Firstly, if God exists and the Bible or Quran reflect his thinking, it is clear that the deity has a very disordered mind. He appears incapable of stating in simple language the four simple rules that lie at the heart of his sexual morality:
(i) no sex before or outside marriage* - which means no sex with anyone other than your spouse;
(ii) marriage must involve at least one man and one woman;
(iii) you can't marry a blood relative** or your parent's second spouse;
(iv) if Christian, you can have one spouse; if Muslim, women can have one husband and men can have four wives.
* The Bible does not seem to ban sex when neither partner is married but most
believers consider it immoral.
** The Bible does not ban incest between brother and sister.
God's inability to express himself clearly has been a boon to millions of theologians over the centuries. Thanks to them, we now have thousands of different interpretations of the scriptures, each reflecting both God's woolly thinking and the writer's particular prejudices regarding sex and marriage. (For example, conservative heterosexual theologians find the evidence in the Bible they need to prove that God is against gay marriage while liberal homosexual theologians find the evidence they need in the same text to prove the opposite. Isn't theology wonderful?)
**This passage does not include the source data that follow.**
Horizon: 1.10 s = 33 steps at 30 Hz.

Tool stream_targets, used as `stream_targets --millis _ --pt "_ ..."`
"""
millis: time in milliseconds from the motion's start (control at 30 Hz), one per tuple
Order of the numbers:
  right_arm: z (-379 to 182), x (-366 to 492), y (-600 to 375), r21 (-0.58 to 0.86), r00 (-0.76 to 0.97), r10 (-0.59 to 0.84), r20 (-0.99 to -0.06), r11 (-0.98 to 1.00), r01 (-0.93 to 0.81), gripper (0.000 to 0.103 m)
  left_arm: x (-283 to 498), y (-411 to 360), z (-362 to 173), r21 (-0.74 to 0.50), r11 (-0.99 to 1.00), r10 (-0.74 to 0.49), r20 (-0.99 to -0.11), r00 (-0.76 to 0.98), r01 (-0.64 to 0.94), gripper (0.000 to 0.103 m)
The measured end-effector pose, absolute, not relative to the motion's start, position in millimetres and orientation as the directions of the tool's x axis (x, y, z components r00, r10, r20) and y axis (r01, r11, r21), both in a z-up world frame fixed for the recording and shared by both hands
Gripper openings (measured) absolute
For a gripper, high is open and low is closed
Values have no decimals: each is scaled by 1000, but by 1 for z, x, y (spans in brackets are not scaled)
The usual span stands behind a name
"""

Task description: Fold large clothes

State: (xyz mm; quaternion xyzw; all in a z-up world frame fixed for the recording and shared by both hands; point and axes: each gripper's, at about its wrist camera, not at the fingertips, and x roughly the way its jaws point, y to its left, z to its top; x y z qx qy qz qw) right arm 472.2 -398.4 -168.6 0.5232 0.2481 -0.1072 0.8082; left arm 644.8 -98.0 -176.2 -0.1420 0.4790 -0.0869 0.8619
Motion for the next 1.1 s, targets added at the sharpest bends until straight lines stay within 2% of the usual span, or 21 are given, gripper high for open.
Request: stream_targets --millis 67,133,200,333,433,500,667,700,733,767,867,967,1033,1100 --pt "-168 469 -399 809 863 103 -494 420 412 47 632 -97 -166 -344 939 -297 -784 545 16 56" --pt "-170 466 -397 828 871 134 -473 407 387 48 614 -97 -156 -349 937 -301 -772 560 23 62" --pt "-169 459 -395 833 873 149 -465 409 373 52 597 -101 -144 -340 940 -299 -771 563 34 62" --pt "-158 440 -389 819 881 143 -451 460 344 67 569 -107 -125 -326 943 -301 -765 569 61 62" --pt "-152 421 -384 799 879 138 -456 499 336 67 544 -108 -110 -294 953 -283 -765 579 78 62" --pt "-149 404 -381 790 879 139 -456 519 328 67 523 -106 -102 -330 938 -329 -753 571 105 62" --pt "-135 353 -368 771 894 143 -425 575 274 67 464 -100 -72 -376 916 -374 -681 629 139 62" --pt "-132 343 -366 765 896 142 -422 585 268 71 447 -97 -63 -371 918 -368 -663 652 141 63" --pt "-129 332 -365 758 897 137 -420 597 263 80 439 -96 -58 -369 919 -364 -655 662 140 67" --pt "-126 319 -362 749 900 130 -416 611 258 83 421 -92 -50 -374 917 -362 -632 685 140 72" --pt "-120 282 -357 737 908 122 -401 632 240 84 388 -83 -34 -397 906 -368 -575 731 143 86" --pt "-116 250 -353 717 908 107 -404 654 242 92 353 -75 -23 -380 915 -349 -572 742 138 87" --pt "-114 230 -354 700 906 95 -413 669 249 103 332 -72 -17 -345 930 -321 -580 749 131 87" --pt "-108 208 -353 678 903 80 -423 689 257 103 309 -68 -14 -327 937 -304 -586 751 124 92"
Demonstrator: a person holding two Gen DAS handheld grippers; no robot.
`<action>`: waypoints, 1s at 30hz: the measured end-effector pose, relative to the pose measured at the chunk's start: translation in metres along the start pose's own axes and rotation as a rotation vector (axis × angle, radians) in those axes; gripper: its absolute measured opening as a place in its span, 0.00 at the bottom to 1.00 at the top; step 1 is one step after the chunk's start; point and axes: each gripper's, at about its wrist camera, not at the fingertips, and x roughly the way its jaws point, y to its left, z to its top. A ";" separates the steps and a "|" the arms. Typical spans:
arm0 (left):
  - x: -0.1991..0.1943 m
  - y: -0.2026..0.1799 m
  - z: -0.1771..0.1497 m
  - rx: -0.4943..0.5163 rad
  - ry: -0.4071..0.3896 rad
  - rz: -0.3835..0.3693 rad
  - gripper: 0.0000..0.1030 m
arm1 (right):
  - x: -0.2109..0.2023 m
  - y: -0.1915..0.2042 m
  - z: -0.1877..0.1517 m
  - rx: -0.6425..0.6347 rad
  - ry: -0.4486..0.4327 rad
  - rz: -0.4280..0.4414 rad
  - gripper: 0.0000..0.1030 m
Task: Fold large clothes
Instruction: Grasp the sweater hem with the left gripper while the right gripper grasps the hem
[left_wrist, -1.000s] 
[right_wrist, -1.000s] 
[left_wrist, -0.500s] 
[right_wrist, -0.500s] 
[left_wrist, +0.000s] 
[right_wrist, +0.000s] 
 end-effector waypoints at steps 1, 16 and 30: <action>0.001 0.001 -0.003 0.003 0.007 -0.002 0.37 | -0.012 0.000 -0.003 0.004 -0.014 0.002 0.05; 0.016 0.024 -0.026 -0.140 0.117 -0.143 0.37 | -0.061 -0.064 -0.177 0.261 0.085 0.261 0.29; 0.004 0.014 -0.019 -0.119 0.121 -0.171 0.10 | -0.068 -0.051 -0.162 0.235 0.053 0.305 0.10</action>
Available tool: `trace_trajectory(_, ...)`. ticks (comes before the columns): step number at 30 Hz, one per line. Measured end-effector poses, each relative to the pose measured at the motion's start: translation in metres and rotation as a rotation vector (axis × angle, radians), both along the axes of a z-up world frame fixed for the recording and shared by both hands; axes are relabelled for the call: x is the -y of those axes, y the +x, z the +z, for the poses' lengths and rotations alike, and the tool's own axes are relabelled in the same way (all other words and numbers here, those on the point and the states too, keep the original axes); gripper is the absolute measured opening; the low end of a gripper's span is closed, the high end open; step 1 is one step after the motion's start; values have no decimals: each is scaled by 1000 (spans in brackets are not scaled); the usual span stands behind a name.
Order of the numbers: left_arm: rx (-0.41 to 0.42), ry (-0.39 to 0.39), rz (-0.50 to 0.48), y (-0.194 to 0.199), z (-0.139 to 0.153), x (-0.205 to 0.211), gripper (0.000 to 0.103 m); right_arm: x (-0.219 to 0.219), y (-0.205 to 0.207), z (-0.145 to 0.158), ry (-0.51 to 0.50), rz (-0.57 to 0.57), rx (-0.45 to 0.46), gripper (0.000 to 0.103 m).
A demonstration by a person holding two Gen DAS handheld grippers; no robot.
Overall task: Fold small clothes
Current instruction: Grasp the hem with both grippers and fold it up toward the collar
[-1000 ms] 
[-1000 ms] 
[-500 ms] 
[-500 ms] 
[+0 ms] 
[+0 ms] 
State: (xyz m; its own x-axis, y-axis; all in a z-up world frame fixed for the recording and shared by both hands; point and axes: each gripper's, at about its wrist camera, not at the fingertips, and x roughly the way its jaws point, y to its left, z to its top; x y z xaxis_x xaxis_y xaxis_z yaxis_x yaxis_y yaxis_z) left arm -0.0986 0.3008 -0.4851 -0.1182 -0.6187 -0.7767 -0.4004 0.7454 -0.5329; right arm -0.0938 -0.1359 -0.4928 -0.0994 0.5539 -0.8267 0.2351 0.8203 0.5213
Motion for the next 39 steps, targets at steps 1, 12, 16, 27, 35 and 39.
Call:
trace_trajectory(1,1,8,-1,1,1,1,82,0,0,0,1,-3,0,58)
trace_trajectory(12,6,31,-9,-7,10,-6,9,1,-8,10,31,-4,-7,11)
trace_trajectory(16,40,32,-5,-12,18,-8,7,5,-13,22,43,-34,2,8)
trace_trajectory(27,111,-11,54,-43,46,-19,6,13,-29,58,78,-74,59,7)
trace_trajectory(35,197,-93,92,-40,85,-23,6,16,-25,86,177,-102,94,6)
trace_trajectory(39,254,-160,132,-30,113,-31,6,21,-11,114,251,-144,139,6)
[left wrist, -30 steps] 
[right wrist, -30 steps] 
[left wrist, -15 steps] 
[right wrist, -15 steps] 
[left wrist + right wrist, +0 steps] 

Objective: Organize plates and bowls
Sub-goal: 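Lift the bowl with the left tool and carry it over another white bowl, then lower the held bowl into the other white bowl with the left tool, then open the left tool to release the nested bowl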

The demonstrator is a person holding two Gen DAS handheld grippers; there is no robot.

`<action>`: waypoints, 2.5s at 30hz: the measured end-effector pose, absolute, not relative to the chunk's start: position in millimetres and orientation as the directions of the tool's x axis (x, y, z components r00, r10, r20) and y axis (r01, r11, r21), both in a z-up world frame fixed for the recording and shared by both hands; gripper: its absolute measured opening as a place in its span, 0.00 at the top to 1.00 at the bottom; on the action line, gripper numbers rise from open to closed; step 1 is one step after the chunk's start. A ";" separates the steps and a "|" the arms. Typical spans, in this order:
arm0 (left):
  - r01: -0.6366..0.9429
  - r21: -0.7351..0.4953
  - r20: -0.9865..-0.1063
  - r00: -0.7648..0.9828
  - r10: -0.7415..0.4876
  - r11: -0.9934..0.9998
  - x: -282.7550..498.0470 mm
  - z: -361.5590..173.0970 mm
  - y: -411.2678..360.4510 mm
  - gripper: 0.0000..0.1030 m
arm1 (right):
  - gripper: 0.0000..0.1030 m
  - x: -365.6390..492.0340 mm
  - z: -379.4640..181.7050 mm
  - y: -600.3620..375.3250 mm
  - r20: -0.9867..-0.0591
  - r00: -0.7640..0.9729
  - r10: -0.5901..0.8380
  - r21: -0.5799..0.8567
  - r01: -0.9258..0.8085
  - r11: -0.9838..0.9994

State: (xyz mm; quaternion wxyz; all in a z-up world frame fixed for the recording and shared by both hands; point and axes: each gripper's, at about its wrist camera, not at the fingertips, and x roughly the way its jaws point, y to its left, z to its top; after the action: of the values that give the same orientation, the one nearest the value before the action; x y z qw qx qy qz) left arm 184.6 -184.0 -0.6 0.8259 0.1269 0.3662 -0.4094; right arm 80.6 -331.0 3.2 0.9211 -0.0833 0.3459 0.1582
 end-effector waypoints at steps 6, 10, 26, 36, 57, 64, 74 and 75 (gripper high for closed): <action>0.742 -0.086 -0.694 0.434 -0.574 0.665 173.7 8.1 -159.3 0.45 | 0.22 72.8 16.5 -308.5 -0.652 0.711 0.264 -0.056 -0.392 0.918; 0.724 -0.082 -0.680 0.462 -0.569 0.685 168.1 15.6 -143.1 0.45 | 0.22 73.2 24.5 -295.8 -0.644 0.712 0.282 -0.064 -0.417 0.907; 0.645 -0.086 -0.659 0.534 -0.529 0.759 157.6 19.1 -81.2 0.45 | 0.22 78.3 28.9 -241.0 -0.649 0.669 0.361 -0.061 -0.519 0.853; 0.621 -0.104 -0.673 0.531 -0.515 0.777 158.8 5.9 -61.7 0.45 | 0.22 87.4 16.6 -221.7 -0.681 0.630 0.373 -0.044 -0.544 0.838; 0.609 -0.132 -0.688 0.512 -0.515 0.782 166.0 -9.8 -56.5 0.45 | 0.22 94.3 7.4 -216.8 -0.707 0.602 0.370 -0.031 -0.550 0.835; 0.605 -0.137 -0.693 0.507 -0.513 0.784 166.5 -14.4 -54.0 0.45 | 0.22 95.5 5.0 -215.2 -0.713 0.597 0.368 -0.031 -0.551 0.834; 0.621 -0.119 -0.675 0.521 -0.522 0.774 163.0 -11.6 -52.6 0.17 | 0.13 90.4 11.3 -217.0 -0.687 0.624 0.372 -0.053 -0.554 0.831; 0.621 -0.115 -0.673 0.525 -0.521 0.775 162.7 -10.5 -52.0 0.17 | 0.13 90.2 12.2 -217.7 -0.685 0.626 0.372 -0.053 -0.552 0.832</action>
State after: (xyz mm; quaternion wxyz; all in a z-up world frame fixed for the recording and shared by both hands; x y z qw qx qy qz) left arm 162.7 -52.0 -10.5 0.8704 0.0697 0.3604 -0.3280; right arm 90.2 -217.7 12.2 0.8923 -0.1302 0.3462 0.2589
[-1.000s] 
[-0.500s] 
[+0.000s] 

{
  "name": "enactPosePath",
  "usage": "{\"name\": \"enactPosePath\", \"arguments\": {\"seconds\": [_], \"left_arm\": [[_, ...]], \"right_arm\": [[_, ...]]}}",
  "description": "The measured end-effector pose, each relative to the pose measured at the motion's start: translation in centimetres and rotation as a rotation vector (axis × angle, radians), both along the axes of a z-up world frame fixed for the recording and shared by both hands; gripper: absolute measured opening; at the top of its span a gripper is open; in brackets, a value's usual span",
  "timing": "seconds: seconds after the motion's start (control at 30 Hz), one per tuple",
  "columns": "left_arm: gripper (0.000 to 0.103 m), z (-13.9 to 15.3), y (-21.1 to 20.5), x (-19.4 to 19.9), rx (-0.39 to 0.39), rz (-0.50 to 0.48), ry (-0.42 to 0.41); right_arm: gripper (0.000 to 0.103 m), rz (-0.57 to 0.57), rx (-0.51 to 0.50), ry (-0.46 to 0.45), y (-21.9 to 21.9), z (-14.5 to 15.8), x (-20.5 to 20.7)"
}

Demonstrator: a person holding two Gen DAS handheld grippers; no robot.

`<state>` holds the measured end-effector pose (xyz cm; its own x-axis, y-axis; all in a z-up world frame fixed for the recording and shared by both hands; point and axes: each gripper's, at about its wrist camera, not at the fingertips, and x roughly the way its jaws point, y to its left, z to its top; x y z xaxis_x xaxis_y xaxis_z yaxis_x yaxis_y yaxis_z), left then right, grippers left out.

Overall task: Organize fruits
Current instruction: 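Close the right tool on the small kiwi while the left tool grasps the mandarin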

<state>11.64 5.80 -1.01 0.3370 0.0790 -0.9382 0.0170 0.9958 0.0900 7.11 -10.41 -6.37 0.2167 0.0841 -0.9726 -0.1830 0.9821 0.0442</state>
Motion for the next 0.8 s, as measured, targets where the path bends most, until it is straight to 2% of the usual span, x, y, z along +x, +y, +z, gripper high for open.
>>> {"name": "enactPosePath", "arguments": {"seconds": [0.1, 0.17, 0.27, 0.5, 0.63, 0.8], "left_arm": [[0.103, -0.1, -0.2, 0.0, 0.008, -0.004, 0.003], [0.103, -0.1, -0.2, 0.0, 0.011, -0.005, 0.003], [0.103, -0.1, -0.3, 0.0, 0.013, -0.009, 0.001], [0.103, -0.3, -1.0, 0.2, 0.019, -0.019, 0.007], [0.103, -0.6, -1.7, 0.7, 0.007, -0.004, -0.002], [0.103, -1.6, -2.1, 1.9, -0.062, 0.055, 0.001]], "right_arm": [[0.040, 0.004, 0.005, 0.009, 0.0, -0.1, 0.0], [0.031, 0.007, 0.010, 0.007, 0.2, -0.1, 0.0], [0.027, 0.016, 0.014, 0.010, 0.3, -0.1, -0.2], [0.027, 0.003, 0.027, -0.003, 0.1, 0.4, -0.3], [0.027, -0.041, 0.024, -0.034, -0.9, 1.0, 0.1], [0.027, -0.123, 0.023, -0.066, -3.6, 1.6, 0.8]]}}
Secondly, in both the Bible and Quran all rules, sexual and otherwise, are directed only at men. Women are presumed unable to read, unworthy of education and unable to think. In God's opinion, women are always second class citizens subject to men's control. This is particularly true in the bedroom, where women's sexual behaviour is always controlled by men. (There are passages in the Quran - but not the Bible - which imply that women have sexual needs that should be fulfilled, but these are subservient to the general principle that it is men who decide when women's sexual needs are met.)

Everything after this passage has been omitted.